§ Your task: Starting at the line below holding "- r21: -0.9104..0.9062" and stopping at the line holding "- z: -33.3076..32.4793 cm", print every line exactly, both ends included, and leave the rest out.

—————

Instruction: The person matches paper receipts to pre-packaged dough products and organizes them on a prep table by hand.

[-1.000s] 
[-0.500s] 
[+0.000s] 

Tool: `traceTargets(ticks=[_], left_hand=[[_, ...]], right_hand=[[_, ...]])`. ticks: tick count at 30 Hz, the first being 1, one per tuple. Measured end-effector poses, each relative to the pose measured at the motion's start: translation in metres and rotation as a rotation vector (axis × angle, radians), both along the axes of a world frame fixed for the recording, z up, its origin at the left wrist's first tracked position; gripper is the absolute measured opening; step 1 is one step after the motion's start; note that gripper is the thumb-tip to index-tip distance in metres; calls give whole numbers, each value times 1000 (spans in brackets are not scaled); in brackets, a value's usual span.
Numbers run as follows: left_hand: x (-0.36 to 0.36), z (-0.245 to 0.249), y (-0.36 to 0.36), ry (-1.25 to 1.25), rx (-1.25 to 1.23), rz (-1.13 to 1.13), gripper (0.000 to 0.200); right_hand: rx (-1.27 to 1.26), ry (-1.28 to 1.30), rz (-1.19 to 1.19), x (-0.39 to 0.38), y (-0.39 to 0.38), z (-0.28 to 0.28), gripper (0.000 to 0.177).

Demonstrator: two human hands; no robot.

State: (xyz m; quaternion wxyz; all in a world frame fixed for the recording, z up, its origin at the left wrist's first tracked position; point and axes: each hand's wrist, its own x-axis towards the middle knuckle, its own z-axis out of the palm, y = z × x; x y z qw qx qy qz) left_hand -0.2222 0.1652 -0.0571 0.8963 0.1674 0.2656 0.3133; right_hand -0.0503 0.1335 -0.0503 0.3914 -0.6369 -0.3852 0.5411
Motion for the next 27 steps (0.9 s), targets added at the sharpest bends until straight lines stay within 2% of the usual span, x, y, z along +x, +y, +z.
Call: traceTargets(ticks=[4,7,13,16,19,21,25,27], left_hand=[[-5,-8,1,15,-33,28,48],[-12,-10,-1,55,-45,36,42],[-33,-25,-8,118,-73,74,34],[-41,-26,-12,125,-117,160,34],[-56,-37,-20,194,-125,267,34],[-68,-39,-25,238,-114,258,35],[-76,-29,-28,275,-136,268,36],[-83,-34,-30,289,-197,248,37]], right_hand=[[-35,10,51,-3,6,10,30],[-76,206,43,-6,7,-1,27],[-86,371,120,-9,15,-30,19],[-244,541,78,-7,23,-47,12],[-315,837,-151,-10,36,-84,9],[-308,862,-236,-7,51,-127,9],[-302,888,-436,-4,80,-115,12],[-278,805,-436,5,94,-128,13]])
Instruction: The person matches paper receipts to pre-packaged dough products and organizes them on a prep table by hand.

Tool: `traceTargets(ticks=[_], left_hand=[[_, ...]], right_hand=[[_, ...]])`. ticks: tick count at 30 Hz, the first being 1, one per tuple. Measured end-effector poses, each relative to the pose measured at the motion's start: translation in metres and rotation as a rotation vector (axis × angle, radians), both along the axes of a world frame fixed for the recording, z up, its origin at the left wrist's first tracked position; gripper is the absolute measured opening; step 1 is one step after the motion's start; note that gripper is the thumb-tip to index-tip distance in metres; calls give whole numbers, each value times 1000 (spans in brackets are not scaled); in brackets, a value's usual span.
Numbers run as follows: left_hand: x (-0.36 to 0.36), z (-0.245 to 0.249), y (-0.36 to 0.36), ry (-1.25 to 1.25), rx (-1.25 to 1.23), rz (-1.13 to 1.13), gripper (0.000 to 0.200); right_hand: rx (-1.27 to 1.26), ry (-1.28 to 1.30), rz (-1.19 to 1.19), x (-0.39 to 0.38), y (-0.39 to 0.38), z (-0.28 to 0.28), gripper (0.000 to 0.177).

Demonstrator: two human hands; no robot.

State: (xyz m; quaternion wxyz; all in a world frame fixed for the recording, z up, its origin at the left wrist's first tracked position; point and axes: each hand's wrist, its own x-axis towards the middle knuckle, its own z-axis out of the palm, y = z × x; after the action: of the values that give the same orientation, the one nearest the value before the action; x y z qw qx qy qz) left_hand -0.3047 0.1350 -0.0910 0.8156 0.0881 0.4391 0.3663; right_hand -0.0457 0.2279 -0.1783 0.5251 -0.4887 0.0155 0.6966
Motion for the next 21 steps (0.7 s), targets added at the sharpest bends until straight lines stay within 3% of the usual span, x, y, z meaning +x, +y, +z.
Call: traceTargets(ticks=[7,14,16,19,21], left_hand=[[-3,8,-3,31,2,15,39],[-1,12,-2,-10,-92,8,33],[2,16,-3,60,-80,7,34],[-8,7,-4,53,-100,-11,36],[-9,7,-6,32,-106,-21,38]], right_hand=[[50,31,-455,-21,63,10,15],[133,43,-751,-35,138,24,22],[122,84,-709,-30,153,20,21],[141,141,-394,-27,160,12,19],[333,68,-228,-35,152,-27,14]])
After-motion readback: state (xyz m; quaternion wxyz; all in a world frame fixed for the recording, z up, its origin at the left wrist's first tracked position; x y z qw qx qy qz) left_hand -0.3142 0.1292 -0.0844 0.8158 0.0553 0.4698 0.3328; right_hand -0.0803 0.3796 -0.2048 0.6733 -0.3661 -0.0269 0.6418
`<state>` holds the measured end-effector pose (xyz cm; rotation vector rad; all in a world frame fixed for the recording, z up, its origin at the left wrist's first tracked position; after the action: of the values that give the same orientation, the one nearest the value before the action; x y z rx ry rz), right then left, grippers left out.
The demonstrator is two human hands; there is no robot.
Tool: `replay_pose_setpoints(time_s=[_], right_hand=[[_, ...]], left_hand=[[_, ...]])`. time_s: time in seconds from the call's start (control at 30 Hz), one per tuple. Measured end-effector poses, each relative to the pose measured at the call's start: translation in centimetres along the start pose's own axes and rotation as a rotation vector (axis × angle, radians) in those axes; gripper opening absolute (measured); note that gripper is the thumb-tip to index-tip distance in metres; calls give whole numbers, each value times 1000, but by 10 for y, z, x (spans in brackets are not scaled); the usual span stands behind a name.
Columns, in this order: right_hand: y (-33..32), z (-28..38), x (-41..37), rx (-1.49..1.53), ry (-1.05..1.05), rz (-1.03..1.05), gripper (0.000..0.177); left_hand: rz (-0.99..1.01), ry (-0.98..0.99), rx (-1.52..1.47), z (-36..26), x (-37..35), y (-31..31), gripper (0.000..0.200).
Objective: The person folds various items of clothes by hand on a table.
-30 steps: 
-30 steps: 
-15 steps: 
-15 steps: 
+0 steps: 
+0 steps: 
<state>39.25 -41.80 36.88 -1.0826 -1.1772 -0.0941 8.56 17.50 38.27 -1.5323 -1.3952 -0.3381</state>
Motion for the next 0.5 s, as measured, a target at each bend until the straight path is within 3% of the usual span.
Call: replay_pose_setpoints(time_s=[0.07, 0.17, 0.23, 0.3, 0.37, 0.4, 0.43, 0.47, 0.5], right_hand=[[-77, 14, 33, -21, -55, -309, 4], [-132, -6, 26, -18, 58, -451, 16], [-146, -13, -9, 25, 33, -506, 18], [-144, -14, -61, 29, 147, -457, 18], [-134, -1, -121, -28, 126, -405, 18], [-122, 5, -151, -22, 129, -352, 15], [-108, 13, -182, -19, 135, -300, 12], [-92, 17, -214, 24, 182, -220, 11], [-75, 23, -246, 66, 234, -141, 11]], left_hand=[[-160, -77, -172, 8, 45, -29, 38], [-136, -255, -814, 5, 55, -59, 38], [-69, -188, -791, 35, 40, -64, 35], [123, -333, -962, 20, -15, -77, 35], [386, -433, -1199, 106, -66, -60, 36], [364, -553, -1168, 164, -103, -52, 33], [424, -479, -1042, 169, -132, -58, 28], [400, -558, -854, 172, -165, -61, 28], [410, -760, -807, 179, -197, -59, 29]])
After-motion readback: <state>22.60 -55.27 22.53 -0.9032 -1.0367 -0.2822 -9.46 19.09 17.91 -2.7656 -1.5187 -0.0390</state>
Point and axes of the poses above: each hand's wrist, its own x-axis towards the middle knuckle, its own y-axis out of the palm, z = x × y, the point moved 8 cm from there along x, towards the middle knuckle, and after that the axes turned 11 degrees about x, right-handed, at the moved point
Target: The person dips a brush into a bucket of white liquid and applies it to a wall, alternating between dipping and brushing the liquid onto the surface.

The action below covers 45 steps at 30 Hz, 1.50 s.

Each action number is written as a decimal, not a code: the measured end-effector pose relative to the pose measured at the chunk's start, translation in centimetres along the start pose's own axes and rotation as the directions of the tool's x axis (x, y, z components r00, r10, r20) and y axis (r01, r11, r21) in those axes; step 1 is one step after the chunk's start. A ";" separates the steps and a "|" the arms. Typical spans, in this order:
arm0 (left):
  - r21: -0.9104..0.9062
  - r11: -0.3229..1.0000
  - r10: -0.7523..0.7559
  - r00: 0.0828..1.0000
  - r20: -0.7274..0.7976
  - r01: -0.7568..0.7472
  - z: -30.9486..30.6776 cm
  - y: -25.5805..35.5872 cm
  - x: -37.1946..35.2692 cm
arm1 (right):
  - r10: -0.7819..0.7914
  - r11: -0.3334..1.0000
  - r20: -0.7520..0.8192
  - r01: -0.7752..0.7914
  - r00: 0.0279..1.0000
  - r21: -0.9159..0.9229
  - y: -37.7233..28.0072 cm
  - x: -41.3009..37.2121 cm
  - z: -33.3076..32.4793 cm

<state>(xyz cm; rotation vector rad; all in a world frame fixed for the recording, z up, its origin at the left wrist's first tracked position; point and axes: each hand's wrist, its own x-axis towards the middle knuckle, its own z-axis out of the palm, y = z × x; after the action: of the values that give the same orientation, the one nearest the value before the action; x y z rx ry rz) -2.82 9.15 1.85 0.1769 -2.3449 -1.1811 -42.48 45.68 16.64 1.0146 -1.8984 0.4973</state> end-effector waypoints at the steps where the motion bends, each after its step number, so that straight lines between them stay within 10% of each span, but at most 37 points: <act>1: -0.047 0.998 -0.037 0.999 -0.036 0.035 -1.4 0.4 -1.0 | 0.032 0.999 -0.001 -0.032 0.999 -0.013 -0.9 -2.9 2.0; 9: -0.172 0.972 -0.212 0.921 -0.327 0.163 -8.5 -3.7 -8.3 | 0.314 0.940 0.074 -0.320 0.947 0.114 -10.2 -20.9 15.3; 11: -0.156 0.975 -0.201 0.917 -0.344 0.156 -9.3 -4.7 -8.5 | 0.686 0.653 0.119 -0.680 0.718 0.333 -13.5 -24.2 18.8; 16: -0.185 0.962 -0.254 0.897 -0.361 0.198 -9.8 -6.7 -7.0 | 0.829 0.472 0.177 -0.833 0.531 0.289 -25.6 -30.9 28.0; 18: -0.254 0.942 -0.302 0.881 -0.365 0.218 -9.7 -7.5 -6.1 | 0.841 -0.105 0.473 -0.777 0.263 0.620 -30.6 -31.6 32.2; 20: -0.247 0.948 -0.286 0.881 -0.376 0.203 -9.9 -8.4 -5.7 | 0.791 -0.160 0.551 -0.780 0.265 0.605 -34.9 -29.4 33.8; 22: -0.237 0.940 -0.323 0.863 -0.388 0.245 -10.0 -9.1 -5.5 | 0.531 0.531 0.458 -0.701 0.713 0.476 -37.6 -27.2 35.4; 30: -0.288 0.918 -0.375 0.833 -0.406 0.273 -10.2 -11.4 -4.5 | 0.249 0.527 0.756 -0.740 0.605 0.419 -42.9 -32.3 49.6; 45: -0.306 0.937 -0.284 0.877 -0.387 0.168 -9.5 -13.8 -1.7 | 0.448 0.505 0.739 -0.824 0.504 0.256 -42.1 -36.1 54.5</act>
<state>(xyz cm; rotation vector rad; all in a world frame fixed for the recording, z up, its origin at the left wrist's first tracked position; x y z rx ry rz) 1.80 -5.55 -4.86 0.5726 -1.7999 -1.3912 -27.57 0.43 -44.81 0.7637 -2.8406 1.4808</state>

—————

§ Answer to this problem:
  - r21: -0.9104..0.9062
  - r11: -0.3229..1.0000
  - r10: -0.7523..0.7559
  - r00: 0.0828..1.0000
  - r20: -0.7274..0.7976
  - r01: -0.7568..0.7472
  - z: -30.9486..30.6776 cm
  - y: -25.5805..35.5872 cm
  - x: -37.1946..35.2692 cm
arm1 (right):
  - r10: -0.7819..0.7914
  - r11: -0.3334..1.0000
  - r20: -0.7520..0.8192
  - r01: -0.7752..0.7914
  - r00: 0.0279..1.0000
  - r21: -0.9159..0.9229
  - y: -37.7233..28.0072 cm
  - x: -41.3009..37.2121 cm
  - z: -33.3076..32.4793 cm

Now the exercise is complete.